LLMs are more persuasive than incentivized human persuaders

Why LLMs May Outperform Humans at Persuasion

  • LLMs can recall and recombine huge amounts of “factual-sounding” content, making their answers seem researched and authoritative compared to short, bare human replies.
  • They don’t get tired, will respond to every point in a gish-gallop, and can mirror the interlocutor’s tone and style, which helps with rapport.
  • They’re trained on vast corpora full of persuasive language (marketing, scams, bullying, debate material), giving them a rich library of tactics.
  • Their strength is “shallow but extremely wide” search: rapidly exploring wording and framing that satisfy many small constraints.

Hallucination, Lying, and RLHF

  • Commenters stress that LLMs smoothly fabricate details to make arguments look stronger; bad math proofs and fake “facts” can look airtight until inspected closely.
  • Some models hallucinate less than others, but benchmarks show trade-offs between capability and hallucination rates.
  • A key criticism: RLHF / “human preference” tuning rewards outputs people like, not truth. A lie that isn’t recognized as a lie is often preferred, effectively optimizing for undetectable deception.
  • This makes LLMs “bad tools” in an engineering sense: they fail silently and confidently, instead of flagging uncertainty.

Human vs LLM Communication Styles

  • Examples (like defining a stack) show humans arguing over minutiae, misreading, or hair-splitting logic structures. Some see this as necessary precision; others say it’s why people prefer LLMs’ smoother answers.
  • Several anecdotes compare LLMs to skilled human bullshitters who care only about being convincing, not about truth.

Debate Culture, Gish Gallop, and Datasets

  • High-school/college debate practices (spreading: ultra-fast delivery of many arguments, gish-gallop tactics) are cited as analogous to LLM persuasion.
  • Debate incentives reward volume of arguments and penalize ignoring even absurd claims, distorting debate away from clarity or audience understanding.
  • A large open debate-argument dataset derived from this culture is being used to train/evaluate LLMs, arguably reinforcing these tactics.

Experimental Design and Word Count

  • One close reading of the paper notes LLM advice messages were over twice as long as human ones. Word count may explain much of the persuasive gap.
  • Some suggest rerunning the experiment with controlled lengths or instructing humans to write longer, to see if LLMs still win.
  • Others note that longer outputs also reduce hallucinations, and that humans underestimate how much sheer length biases perceived rigor.

Social, Political, and Commercial Implications

  • Many are worried about mass persuasion: targeted political messaging, subtle advertising, and manipulation on social platforms.
  • Fears include young users over-trusting “magic oracles” and the prospect of chatbots that quietly embed product pushes into otherwise helpful advice.
  • Some propose personal “loyal” models to critique incoming persuasive content—leading to the image of LLMs arguing with other LLMs on our behalf.
  • Commenters expect political campaigns and advertisers to adopt such systems aggressively; some joke that salespeople, not programmers, should be most worried about replacement.

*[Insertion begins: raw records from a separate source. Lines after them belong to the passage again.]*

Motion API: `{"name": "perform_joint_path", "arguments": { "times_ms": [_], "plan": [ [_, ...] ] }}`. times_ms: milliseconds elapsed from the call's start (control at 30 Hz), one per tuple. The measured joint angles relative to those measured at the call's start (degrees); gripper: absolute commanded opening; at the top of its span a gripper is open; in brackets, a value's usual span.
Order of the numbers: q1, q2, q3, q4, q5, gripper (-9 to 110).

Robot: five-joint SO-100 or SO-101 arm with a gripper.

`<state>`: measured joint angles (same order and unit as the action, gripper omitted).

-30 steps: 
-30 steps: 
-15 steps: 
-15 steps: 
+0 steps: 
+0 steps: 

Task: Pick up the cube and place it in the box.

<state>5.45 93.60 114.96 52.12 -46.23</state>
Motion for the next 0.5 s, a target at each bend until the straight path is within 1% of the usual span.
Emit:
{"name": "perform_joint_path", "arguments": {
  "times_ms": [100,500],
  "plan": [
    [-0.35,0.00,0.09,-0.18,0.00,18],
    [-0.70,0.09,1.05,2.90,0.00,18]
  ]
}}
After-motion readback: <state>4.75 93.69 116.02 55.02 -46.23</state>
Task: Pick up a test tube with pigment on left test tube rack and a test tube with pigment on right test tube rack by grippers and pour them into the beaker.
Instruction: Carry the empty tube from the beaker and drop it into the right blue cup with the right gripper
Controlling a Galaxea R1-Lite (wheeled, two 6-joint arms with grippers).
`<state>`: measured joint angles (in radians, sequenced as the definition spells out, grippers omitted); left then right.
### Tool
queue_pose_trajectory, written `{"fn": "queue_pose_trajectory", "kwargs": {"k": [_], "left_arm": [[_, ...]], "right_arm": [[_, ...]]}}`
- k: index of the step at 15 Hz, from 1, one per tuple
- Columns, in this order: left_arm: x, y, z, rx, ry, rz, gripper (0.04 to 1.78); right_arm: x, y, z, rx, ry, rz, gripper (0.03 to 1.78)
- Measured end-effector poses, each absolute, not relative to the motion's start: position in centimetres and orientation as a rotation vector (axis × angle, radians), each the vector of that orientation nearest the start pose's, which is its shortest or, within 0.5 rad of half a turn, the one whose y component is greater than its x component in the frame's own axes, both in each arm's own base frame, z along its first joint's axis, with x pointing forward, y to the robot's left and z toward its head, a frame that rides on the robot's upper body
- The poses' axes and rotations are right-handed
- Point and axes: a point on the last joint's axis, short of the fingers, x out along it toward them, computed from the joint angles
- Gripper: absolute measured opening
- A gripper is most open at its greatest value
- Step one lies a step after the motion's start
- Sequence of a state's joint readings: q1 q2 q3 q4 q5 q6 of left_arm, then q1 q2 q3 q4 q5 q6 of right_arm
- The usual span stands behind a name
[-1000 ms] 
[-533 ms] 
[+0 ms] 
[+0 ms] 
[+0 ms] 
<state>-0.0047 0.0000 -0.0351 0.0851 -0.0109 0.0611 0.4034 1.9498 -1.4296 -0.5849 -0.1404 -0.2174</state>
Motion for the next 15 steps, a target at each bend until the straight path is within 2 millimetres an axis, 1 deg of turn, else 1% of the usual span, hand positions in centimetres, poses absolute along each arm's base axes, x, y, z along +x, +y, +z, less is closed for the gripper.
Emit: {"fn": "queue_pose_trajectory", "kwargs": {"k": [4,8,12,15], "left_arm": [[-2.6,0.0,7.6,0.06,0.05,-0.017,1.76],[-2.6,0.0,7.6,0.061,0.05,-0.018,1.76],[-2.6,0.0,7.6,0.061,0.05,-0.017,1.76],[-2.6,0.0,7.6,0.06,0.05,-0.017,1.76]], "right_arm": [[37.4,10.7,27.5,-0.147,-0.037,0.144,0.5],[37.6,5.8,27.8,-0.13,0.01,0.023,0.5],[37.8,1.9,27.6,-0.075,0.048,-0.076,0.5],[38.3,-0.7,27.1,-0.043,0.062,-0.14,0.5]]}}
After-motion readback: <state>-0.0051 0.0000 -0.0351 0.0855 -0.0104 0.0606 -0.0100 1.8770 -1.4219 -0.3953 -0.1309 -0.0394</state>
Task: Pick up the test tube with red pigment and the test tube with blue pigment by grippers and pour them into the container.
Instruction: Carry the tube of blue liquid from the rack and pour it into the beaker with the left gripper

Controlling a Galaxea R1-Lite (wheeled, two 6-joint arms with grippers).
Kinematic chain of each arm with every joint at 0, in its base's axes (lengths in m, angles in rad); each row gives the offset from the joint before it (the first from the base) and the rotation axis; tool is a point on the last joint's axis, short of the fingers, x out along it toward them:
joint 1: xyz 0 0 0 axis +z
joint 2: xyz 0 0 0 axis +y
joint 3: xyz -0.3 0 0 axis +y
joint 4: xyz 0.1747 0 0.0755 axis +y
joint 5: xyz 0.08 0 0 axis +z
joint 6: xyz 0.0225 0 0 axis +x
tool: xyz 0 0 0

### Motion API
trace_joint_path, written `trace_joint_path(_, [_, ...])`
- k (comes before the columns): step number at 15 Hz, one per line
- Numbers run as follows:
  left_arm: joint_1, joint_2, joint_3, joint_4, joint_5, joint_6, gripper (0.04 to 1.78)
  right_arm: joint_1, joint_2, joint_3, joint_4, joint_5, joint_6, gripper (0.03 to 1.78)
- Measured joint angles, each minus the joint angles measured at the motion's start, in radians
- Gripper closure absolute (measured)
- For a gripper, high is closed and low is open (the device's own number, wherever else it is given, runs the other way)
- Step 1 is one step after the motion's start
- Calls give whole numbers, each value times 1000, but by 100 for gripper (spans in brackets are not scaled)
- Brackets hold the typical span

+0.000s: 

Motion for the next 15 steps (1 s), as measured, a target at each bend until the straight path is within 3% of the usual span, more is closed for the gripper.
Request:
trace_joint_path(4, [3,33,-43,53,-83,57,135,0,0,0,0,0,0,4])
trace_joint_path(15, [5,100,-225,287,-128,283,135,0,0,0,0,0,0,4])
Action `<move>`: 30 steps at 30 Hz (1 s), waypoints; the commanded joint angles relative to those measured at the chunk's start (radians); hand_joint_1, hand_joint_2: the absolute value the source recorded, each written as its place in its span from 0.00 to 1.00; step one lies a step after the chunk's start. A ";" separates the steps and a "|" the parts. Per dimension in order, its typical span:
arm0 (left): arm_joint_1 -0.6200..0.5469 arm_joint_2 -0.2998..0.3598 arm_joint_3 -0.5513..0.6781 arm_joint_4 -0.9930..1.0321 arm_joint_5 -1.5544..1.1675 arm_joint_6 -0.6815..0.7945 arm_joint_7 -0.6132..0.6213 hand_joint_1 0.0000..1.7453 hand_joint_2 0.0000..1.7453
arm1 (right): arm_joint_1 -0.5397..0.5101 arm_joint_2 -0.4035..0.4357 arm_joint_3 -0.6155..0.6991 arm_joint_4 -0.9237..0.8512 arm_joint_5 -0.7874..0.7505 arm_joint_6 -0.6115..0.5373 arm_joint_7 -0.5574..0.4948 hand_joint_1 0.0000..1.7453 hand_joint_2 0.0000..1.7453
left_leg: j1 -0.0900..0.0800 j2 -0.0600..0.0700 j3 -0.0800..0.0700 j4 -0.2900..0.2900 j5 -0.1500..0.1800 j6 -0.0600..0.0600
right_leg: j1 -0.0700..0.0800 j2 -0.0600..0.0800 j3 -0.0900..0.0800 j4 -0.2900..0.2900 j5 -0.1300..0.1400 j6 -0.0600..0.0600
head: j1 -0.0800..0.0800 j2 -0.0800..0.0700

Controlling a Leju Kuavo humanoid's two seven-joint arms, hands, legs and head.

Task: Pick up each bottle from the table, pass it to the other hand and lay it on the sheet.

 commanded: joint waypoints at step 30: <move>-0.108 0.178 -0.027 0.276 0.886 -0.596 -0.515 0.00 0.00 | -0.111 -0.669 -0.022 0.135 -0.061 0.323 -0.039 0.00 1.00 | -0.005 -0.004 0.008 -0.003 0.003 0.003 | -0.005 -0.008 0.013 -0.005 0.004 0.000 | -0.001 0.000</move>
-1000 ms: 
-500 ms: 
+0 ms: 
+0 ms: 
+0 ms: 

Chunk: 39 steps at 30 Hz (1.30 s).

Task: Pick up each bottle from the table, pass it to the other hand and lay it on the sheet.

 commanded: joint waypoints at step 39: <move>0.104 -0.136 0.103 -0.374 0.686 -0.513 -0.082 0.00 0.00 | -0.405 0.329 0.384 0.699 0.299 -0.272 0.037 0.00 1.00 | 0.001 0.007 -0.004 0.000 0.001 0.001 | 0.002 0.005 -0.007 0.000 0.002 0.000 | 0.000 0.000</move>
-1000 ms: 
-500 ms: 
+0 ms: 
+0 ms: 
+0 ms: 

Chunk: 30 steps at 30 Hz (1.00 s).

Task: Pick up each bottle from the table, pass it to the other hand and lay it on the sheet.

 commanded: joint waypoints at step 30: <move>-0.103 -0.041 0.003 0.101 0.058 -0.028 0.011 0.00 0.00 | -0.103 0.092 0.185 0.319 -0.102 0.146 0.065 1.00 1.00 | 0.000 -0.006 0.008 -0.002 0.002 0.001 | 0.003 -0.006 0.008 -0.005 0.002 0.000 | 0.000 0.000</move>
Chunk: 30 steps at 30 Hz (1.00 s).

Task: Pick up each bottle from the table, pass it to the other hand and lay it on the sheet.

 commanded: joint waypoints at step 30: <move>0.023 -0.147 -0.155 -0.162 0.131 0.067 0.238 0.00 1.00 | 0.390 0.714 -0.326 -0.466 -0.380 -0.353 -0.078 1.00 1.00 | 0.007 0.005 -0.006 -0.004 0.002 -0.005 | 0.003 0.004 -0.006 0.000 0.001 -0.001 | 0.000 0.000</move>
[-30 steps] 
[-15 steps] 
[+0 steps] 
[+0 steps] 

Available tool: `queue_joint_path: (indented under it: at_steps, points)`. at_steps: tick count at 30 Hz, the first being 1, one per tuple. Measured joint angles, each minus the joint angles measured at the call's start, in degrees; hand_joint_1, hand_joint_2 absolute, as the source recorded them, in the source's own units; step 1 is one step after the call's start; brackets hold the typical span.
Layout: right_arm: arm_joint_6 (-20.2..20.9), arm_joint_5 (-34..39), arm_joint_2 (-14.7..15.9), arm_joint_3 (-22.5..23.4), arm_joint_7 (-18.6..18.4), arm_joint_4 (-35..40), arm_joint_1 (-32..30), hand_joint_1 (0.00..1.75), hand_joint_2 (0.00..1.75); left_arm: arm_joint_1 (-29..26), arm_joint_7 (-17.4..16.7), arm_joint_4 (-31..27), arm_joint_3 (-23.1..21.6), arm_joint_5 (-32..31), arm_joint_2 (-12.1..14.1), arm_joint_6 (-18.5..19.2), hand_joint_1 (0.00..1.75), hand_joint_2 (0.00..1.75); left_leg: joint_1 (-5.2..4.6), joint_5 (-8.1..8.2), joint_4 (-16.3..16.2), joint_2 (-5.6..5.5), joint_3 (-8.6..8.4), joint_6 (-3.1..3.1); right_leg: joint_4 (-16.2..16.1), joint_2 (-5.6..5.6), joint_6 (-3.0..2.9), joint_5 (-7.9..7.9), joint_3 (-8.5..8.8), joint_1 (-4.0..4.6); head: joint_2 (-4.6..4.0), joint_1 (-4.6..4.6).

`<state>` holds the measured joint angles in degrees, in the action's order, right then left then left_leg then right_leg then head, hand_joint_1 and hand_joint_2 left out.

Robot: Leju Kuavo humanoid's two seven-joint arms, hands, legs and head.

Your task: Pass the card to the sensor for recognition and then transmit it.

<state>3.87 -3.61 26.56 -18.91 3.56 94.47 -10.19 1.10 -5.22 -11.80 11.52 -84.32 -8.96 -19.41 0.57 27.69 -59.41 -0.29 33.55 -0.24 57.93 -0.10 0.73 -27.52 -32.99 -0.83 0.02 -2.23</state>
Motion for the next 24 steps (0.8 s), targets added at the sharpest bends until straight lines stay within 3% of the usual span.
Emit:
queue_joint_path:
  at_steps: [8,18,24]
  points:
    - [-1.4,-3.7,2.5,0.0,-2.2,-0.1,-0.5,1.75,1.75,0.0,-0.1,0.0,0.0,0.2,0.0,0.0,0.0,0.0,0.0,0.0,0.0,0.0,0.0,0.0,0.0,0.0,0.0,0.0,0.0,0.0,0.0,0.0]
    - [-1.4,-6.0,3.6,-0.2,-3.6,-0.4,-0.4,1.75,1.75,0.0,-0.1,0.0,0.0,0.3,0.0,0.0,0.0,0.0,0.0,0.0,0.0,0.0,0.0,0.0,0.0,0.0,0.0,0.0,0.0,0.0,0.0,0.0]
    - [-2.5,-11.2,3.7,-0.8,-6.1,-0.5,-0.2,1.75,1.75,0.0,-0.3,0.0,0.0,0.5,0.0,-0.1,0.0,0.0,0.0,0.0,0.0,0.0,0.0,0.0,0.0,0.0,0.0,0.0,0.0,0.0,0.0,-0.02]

Broader AI Trajectory and Labor

  • One camp anticipates rapid upheaval: any value delivered via digital interfaces (especially knowledge work and persuasion-heavy roles) is vulnerable, with robotics following later.
  • Another camp is skeptical: hallucinations and legal liability limit real deployment; current productivity gains feel closer to autocomplete than revolution.
  • There’s debate over whether we’re heading toward a “weak singularity” (recursive improvement, end of scarcity) or just another overhyped tech wave.